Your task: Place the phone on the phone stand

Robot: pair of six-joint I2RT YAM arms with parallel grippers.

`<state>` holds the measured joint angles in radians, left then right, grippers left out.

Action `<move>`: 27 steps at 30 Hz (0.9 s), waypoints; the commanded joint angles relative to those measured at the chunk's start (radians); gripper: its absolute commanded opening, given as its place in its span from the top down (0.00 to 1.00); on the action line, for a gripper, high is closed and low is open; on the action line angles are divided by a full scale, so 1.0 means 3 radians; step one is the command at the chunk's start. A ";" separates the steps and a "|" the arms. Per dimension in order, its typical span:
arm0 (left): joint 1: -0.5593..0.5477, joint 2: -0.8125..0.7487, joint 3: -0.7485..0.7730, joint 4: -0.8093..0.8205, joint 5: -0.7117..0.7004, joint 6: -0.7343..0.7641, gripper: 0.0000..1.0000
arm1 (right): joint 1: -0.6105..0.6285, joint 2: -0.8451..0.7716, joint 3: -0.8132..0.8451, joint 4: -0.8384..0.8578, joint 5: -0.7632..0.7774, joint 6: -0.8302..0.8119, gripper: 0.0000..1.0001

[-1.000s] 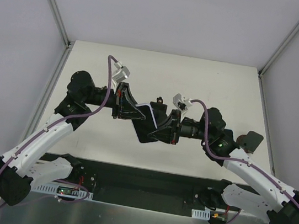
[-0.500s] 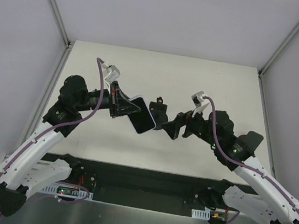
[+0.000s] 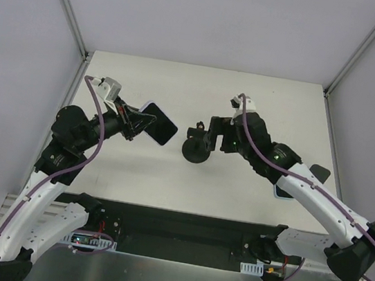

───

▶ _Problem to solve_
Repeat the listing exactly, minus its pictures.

▶ _Response box_
Your task: Place the phone on the phone stand

Robot: pair of six-joint I2RT YAM arms with parallel grippers.

`<state>` holds the measured joint angles in radians, left then right, grippers left out.

Action `<move>`: 27 steps at 30 Hz (0.9 s), waypoints; the commanded joint angles relative to those measured at the chunk's start (radians); gripper: its absolute commanded opening, given as its place in its span from the top down (0.00 to 1.00); on the action line, for a gripper, high is closed and low is open; on the action line angles are divided by a full scale, so 1.0 means 3 radians; step one is the command at the chunk's start. A ";" separates the steps and a "|" the arms. Per dimension in order, its typical span:
arm0 (left): joint 1: -0.5593..0.5477, joint 2: -0.8125..0.7487, joint 3: -0.7485..0.7730, joint 4: -0.8093..0.8205, joint 5: -0.7117..0.7004, joint 6: -0.7343..0.7641, gripper: 0.0000..1.0000
arm1 (right): joint 1: -0.6105..0.6285, joint 2: -0.8451..0.7716, joint 3: -0.8132..0.8451, joint 4: -0.8384..0.8578, joint 5: -0.7632..0.7774, joint 6: -0.8302..0.8119, gripper: 0.0000..1.0001

[-1.000s] 
[-0.500s] 
[+0.000s] 

No further work is required for this exercise.